- Original author: Sebastian Stenzel
- Developer: Skymatic GmbH
- Initial release: March 9, 2016; 10 years ago
- Stable release: 1.19.2 (Linux, MacOS, Windows) / 20 March 2026; 1 day ago
- Written in: Java, CSS
- Operating system: Windows, MacOS, Linux, Android, iOS
- Platform: x86-64, ARM
- Available in: 48 languages
- License: GPLv3
- Website: cryptomator.org
- Repository: github.com/cryptomator/cryptomator ;

= Cryptomator =

Free and open-source file encryption software

Cryptomator is open source encryption software that provides encryption for cloud drives. It provides transparent, client-side encryption for personal cloud storage. Cryptomator encrypts each file separately and then allows the user to sync files with a cloud or local storage of choice. It is available for all major operating system including Android, iOS, Windows, Mac, Linux.
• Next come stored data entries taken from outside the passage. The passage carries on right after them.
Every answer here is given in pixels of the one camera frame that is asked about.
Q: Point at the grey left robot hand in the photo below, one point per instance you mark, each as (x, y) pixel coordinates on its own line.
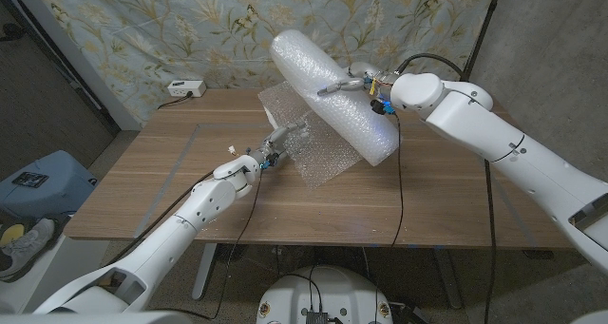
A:
(275, 146)

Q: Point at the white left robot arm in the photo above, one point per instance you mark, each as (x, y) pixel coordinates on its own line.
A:
(166, 243)

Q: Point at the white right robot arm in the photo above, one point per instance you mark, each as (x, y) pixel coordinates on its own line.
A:
(499, 139)

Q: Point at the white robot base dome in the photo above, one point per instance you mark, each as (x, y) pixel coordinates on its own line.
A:
(332, 291)

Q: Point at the black label with white print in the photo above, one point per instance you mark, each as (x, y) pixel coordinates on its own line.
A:
(30, 179)

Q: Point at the white power strip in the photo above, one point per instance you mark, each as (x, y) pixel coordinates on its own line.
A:
(186, 88)

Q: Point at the grey metal table leg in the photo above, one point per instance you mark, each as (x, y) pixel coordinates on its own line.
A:
(449, 281)
(204, 272)

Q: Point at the white robot torso shell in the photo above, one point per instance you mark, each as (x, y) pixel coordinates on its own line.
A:
(95, 318)

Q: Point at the clear bubble wrap roll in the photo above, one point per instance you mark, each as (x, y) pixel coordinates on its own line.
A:
(328, 91)

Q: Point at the floral printed backdrop cloth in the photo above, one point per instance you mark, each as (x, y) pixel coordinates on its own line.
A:
(190, 29)

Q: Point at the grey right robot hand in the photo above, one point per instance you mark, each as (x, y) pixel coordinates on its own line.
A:
(373, 77)

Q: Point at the blue plastic storage bin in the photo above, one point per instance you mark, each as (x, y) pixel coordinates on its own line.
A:
(57, 191)

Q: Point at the grey sneaker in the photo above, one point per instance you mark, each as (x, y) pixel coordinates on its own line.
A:
(24, 248)

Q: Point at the black backdrop stand pole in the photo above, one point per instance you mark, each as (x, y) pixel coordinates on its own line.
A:
(480, 34)

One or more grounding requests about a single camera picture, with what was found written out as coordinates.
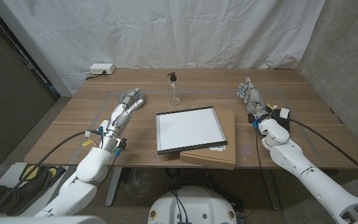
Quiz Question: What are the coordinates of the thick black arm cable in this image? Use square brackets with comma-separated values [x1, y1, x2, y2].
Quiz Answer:
[0, 129, 104, 218]
[287, 117, 358, 184]

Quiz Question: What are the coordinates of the yellow black foot pedal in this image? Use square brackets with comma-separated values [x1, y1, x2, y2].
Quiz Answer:
[19, 164, 67, 187]

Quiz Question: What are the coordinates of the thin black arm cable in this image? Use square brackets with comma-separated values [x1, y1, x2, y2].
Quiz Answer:
[95, 152, 119, 191]
[244, 126, 265, 220]

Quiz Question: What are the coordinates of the black outlet power cord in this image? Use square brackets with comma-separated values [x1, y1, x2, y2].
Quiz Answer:
[85, 70, 107, 81]

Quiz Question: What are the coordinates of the small black-framed whiteboard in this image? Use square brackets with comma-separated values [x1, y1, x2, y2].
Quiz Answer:
[155, 106, 228, 156]

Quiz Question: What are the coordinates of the flat brown cardboard box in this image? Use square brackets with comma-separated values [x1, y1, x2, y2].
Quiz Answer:
[179, 107, 237, 170]

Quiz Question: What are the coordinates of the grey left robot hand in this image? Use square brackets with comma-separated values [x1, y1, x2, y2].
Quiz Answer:
[106, 87, 145, 134]

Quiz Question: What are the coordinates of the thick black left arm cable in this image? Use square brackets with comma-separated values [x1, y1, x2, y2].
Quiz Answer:
[0, 129, 104, 218]

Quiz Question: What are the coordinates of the white power outlet box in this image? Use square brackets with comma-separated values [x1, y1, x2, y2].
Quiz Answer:
[89, 63, 116, 75]

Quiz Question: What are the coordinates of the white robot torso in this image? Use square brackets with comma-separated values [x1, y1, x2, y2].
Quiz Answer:
[147, 185, 238, 224]

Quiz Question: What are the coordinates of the dark person shoe and leg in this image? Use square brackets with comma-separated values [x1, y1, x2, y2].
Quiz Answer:
[0, 169, 53, 217]

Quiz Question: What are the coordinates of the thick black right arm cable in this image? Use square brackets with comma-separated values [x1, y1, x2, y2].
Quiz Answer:
[287, 117, 358, 184]

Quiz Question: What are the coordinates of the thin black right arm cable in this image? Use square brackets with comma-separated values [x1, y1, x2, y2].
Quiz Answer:
[244, 126, 265, 220]

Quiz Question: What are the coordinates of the white cloth backdrop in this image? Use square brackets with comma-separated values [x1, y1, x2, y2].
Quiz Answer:
[1, 0, 326, 97]

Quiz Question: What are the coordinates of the small black box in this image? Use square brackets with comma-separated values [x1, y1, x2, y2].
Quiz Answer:
[268, 107, 291, 134]

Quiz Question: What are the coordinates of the blue torso cable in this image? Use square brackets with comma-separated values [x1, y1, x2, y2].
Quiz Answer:
[176, 192, 189, 224]

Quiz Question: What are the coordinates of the clear pump spray bottle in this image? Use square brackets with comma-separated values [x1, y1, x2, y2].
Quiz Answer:
[167, 72, 181, 107]

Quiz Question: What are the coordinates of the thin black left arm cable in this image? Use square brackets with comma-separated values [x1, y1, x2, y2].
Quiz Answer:
[95, 152, 119, 191]

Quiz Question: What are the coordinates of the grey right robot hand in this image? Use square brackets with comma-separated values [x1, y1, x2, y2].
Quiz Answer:
[236, 77, 270, 123]

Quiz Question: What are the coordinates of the black torso cable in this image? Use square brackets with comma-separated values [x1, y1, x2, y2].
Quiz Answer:
[169, 189, 181, 224]

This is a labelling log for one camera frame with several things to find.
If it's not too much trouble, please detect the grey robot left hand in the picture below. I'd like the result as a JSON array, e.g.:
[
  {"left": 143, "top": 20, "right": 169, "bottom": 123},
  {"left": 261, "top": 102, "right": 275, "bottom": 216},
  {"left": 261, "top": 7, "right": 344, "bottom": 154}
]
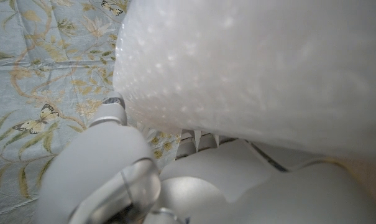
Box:
[{"left": 35, "top": 91, "right": 376, "bottom": 224}]

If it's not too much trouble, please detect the clear bubble wrap roll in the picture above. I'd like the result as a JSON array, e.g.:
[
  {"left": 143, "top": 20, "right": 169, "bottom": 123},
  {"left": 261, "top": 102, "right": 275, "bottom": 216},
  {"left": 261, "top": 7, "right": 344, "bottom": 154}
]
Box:
[{"left": 112, "top": 0, "right": 376, "bottom": 162}]

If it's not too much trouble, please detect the floral print backdrop cloth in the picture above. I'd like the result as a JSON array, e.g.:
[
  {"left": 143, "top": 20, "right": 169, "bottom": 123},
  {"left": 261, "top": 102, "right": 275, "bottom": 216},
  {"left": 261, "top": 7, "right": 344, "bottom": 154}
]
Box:
[{"left": 0, "top": 0, "right": 182, "bottom": 218}]

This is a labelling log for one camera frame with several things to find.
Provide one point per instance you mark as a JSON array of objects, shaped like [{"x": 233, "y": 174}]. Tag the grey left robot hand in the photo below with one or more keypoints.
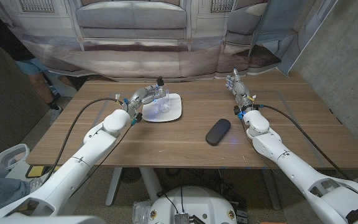
[{"x": 140, "y": 98}]

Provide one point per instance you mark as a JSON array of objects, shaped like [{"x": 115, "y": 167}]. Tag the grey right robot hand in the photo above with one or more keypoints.
[{"x": 242, "y": 93}]

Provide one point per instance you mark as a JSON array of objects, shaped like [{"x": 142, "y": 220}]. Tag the clear dispenser bottle black pump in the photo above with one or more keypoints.
[{"x": 164, "y": 101}]

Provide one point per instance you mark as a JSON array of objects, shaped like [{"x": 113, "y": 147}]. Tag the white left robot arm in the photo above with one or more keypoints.
[{"x": 82, "y": 158}]

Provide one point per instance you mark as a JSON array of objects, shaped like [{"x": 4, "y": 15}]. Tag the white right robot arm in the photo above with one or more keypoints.
[{"x": 291, "y": 163}]

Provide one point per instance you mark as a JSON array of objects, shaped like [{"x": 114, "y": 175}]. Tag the white square paper plate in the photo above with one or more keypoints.
[{"x": 174, "y": 113}]

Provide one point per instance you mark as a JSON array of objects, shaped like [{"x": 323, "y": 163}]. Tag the black glasses case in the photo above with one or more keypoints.
[{"x": 217, "y": 132}]

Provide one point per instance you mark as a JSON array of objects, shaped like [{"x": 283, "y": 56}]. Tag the printed living room backdrop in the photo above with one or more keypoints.
[{"x": 135, "y": 46}]

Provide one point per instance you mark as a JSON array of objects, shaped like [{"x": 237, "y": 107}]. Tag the black ribbed round object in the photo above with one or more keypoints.
[{"x": 131, "y": 175}]

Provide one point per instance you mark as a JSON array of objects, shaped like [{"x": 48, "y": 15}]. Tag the white table column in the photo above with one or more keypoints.
[{"x": 151, "y": 183}]

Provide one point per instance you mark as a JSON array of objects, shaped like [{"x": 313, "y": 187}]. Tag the white slanted table leg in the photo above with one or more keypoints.
[{"x": 113, "y": 186}]

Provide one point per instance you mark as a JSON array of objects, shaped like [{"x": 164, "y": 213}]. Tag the grey table leg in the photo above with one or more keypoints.
[{"x": 271, "y": 189}]

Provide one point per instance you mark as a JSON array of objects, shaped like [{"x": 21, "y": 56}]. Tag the clear plastic container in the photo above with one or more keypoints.
[{"x": 139, "y": 211}]

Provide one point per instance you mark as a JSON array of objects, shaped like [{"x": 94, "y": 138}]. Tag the person in black shirt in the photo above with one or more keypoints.
[{"x": 30, "y": 66}]

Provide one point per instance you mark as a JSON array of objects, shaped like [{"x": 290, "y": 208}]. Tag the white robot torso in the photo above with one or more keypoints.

Cryptomator uses AES-256 standard encryption and WebDAV and relies on its open-source model for software verifiability, trust and bug fixing. The software encrypts each file individually.

==History==
In 2017, Cure53 audited the software. Cryptomator was lauded for its high degree of robustness in cryptographic implementation, but criticized use of AES in insecure ECB mode. Tobias Hagemann, however, said this was a false positive.

In December 2021, Cryptomator 2.0 was released for iOS, which was rewritten in Swift and integrated with the native iOS Files app.

In January 2022, an update was released for a bug that leaked file path to Apple, because of the integration with Apple's file and use of File Provider Extension API.

==Reception==
Cryptomator received the CeBIT innovation award in 2016 for "Usable Security and Privacy".